4. Materials and Methods

4.1. Culture Conditions and DNA Isolation

The Fusarium verticillioides BIONCL4 strain, isolated from contaminated maize grain samples collected from Andhra Pradesh, India, was processed for WGS. The culture was grown in a 250 mL Erlenmeyer flask containing 100 mL of sterile potato dextrose broth (PDB; pH 5.5) and incubated in a shaker at 150 rpm for seven days at 28 °C. After the incubation period, the vegetative mycelium was harvested by filtration. The obtained mycelium was ground into a fine powder using liquid nitrogen. About 100 mg of mycelium was used for the genomic DNA (gDNA) extraction using DNeasy Plant Mini Kit (Qiagen Hilden, Germany) as per the manufacturer’s instructions. The quality of gDNA was evaluated on a 0.8% agarose gel and was quantified on a Nanodrop spectrophotometer (Thermo Fisher Scientific, Waltham, MA, USA) and stored at −20 °C for future studies.

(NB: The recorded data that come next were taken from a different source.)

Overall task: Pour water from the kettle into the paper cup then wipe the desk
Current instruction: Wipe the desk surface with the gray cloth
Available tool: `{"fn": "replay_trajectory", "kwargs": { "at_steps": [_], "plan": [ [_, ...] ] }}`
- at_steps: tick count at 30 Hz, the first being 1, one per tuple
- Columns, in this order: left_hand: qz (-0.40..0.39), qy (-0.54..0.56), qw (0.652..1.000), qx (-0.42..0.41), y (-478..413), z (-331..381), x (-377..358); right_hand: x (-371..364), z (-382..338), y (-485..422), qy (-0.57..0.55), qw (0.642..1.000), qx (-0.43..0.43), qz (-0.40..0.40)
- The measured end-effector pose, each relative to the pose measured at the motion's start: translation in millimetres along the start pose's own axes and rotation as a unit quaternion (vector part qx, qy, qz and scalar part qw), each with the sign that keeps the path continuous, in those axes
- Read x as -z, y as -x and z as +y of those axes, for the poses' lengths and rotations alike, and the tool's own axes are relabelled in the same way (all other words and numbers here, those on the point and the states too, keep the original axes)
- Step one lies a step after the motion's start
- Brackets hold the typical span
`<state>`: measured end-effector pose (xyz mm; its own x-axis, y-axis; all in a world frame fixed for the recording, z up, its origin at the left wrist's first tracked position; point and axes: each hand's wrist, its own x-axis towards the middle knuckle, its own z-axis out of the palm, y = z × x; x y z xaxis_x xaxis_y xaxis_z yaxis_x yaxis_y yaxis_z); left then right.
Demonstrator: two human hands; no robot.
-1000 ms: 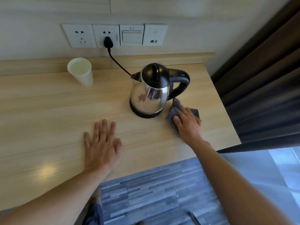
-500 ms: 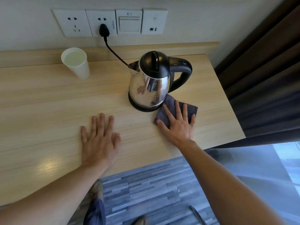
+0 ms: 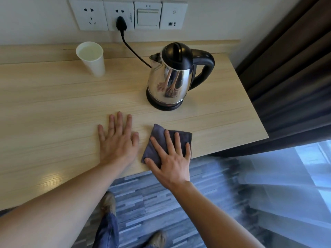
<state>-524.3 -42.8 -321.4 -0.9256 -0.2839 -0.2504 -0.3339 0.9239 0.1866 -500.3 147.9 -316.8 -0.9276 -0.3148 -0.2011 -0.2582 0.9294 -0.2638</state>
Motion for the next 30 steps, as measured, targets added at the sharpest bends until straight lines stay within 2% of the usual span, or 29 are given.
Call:
{"fn": "replay_trajectory", "kwargs": {
  "at_steps": [4, 7, 10, 13, 15, 16, 17, 19, 21, 23, 25, 27, 30],
  "plan": [
    [-0.036, 0.040, 0.998, -0.014, -2.6, -7.2, 6.3, -17.4, -29.5, 21.9, -0.027, 1.000, 0.010, 0.003],
    [-0.094, 0.132, 0.985, -0.051, -6.0, -22.8, 22.2, -27.9, -49.9, 34.1, -0.046, 0.999, 0.022, -0.001],
    [-0.074, 0.260, 0.960, -0.076, 7.1, -49.1, 35.7, -36.1, -70.5, 43.8, -0.056, 0.998, 0.040, 0.000],
    [-0.065, 0.277, 0.957, -0.061, 39.0, -69.8, 44.9, -34.1, -93.0, 49.2, -0.072, 0.996, 0.039, -0.028],
    [-0.075, 0.310, 0.948, 0.000, 56.6, -78.4, 53.1, -25.2, -107.7, 48.9, -0.108, 0.992, 0.026, -0.060],
    [-0.100, 0.360, 0.927, 0.041, 62.8, -81.5, 61.8, -19.0, -115.2, 47.8, -0.136, 0.988, 0.022, -0.069],
    [-0.143, 0.423, 0.889, 0.098, 67.9, -84.5, 72.2, -12.2, -123.7, 47.0, -0.162, 0.984, 0.023, -0.071],
    [-0.241, 0.538, 0.783, 0.199, 77.1, -92.9, 91.3, 0.0, -143.1, 45.0, -0.188, 0.978, 0.047, -0.074],
    [-0.274, 0.634, 0.691, 0.215, 81.8, -103.5, 110.3, 13.9, -166.0, 41.8, -0.179, 0.977, 0.083, -0.080],
    [-0.271, 0.705, 0.624, 0.200, 85.0, -115.4, 135.0, 33.6, -189.3, 38.1, -0.170, 0.973, 0.125, -0.093],
    [-0.257, 0.732, 0.604, 0.184, 85.2, -129.8, 156.9, 55.5, -207.4, 34.0, -0.221, 0.959, 0.157, -0.083],
    [-0.256, 0.759, 0.577, 0.160, 83.9, -146.2, 175.8, 74.2, -219.9, 31.6, -0.310, 0.939, 0.144, -0.035],
    [-0.277, 0.789, 0.535, 0.122, 78.7, -167.1, 197.4, 89.8, -230.1, 17.8, -0.482, 0.876, 0.012, 0.023]
  ]
}}
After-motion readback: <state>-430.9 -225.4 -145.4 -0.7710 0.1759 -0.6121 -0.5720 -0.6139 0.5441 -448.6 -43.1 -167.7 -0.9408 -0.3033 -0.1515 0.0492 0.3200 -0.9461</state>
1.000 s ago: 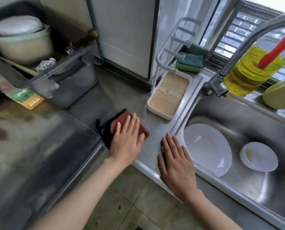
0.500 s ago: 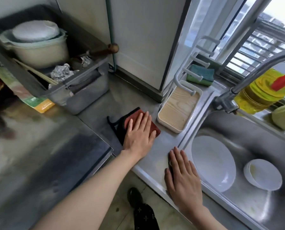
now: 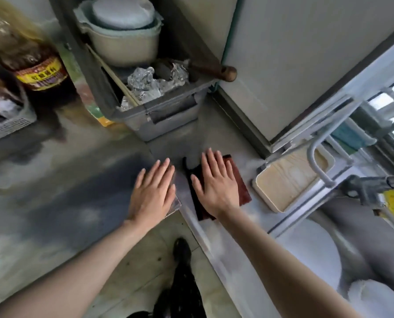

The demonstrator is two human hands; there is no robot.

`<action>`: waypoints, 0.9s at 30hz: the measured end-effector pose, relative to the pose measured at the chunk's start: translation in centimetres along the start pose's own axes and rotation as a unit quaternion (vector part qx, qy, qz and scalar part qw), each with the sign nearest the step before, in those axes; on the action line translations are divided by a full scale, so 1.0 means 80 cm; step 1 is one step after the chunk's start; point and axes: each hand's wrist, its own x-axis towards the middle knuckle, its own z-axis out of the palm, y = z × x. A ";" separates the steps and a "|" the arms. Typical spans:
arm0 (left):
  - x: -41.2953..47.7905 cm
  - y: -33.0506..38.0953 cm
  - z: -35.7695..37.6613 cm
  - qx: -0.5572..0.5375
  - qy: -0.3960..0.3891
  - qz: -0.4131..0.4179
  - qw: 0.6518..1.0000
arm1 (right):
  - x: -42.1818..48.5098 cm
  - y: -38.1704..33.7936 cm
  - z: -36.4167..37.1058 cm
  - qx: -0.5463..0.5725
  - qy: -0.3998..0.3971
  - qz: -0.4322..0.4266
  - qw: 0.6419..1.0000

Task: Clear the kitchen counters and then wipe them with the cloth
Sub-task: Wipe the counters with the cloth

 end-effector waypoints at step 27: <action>-0.153 -0.121 -0.031 -0.126 0.111 -0.234 0.958 | 0.048 -0.122 0.022 0.228 0.072 0.031 0.971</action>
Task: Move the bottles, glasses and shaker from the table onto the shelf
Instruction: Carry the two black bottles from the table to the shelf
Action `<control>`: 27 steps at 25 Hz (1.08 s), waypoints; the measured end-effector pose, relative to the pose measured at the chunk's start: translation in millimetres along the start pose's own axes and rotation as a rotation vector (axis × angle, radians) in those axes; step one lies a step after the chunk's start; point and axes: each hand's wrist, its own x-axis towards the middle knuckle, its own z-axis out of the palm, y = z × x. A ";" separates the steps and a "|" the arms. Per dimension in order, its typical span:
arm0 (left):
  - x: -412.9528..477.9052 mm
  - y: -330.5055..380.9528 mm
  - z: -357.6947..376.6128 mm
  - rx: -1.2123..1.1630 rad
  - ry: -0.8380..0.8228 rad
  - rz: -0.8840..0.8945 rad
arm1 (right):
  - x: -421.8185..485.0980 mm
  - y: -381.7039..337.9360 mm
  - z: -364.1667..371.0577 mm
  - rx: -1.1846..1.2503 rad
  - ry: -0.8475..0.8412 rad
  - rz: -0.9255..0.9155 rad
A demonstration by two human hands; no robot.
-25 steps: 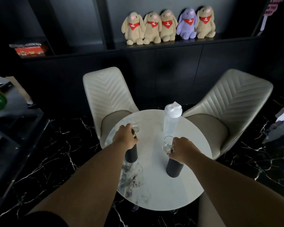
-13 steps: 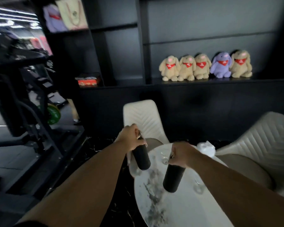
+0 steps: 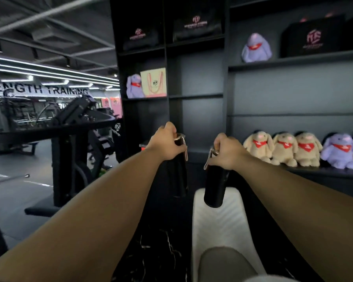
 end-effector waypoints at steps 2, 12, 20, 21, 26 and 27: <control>52.3 -28.0 -7.7 -0.006 0.020 0.042 | 58.4 -25.2 13.7 -0.023 0.064 -0.007; 305.1 -164.1 -37.4 -0.079 0.127 0.145 | 322.9 -83.2 66.6 -0.093 0.224 0.028; 500.2 -202.2 12.3 -0.114 0.285 0.181 | 535.9 -63.4 70.8 -0.064 0.427 -0.039; 531.0 -202.9 18.4 -0.127 0.302 0.192 | 568.2 -61.4 68.5 -0.049 0.461 -0.043; 666.6 -205.2 41.7 -0.169 0.367 0.221 | 715.3 -50.4 65.8 -0.037 0.538 -0.053; 691.8 -208.0 45.5 -0.192 0.383 0.228 | 742.9 -49.2 68.0 -0.040 0.557 -0.060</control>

4.2. Genome Sequencing and Assembly

The quality of extracted gDNA of the F. verticillioides BIONCL4 strain was checked using agarose gel electrophoresis for integrity. Further, the gDNA was subjected to library preparation for deep sequencing as per Illumina’s recommended kit and protocol. Deep sequencing of the QC passed library was performed using the Illumina NovoSeq platform (Theomics International Pvt. Ltd., Bengaluru, India). Raw data quality control was performed using FastQC to check the read quality of the high-quality (HQ) filtered raw data. HQ reads with a Phred score above Q20 were chosen for further assembly. SOAPdenovo is a novel short-read assembly method that can build a de novo draft assembly for the eukaryotic genomes. The program is specially designed to assemble Illumina short reads. The assembly method includes the de novo assembly sequenced through a hybrid approach continued with Ragtag and BUSCO to assess the completeness of genome assembly. Assembly validation was performed using Bowtie-2 for aligning sequencing reads to long reference sequences and the Samtools package with default parameters. The quality and integrity of the genome were evaluated using benchmarking universal single-copy orthologs version 2 (BUSCO v2) with a fungal dataset on all the contigs.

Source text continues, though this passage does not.